Task to carry out: Once the pictures are set aside, transcribe each line of the data exactly.

----

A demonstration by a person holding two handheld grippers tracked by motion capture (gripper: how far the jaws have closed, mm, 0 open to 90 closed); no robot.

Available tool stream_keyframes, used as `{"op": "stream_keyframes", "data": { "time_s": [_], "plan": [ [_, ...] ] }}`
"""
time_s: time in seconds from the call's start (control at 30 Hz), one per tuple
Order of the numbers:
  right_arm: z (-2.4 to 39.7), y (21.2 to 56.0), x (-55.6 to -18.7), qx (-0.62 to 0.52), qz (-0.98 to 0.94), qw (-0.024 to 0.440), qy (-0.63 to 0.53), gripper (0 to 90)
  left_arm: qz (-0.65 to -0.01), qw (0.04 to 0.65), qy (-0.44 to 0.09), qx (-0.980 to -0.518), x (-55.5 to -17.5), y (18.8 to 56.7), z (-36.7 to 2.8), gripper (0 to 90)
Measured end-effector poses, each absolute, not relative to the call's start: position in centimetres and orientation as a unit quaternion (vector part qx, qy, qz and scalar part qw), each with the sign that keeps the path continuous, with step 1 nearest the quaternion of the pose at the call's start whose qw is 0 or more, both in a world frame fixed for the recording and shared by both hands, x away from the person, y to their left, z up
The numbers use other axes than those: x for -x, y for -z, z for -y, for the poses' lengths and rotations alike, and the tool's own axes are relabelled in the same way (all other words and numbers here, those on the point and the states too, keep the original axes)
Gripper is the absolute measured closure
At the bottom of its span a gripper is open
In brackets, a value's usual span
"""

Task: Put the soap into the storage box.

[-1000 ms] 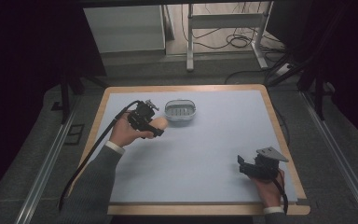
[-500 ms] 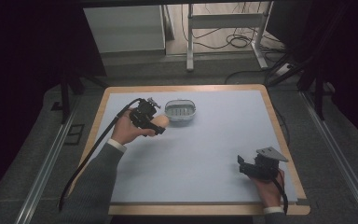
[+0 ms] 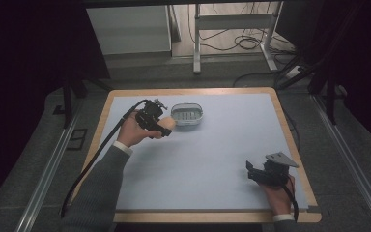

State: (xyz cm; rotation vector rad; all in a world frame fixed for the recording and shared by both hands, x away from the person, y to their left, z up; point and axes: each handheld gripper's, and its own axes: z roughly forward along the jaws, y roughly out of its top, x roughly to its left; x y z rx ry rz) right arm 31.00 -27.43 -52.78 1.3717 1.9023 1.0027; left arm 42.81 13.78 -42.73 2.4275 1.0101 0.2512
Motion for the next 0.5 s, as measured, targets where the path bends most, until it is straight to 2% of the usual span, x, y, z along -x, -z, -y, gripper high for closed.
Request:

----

Solution:
A demonstration by a person holding two handheld grippers tracked by motion capture (gripper: how far the jaws have closed, mm, 0 open to 90 closed); no robot.

Available tool stream_keyframes, used as `{"op": "stream_keyframes", "data": { "time_s": [_], "plan": [ [_, ...] ] }}`
"""
time_s: time in seconds from the call's start (control at 30 Hz), one per tuple
Order of the numbers:
  right_arm: z (-2.4 to 39.7), y (21.2 to 56.0), x (-55.6 to -18.7), qx (-0.62 to 0.52), qz (-0.98 to 0.94), qw (-0.024 to 0.440), qy (-0.63 to 0.53), gripper (0 to 90)
  left_arm: qz (-0.65 to -0.01), qw (0.04 to 0.65), qy (-0.44 to 0.09), qx (-0.980 to -0.518), x (-55.5 to -17.5), y (18.8 to 56.7), z (-36.7 to 2.8), gripper (0 to 90)
Measured end-effector poses, each absolute, not relative to the call's start: position in centimetres and orientation as a unit quaternion (vector part qx, qy, qz and scalar part qw), each with the sign that keeps the path continuous, with step 1 nearest the quaternion of the pose at the call's start whose qw is 0 or more, both in a world frame fixed for the recording and shared by both hands, x away from the person, y to their left, z up
The numbers use other axes than those: x for -x, y for -z, z for -y, for the poses' lengths and rotations alike, and the tool's own axes are relabelled in the same way (all other words and numbers here, those on the point and the states too, keep the original axes)
Gripper is the absolute measured closure
At the bottom of its span a gripper is open
In brackets, a value's usual span
"""

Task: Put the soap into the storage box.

[-1000 ms] 
[-500 ms] 
[+0 ms] 

State: (xyz cm; rotation vector rad; all in a world frame fixed for the recording and shared by both hands, x away from the person, y to their left, z up; point and axes: each handheld gripper's, and its own axes: z roughly forward along the jaws, y roughly out of its top, x roughly to its left; x y z rx ry rz) right arm 31.00 -27.43 -52.78 1.3717 1.9023 1.0027; left arm 42.81 13.78 -42.73 2.4275 1.0101 0.2512
Motion for the next 0.5 s, as measured, targets where the path bends most, until it is straight to 2% of the usual span, x, y, z along -x, -z, -y, gripper high for closed.
Request:

No further response is required.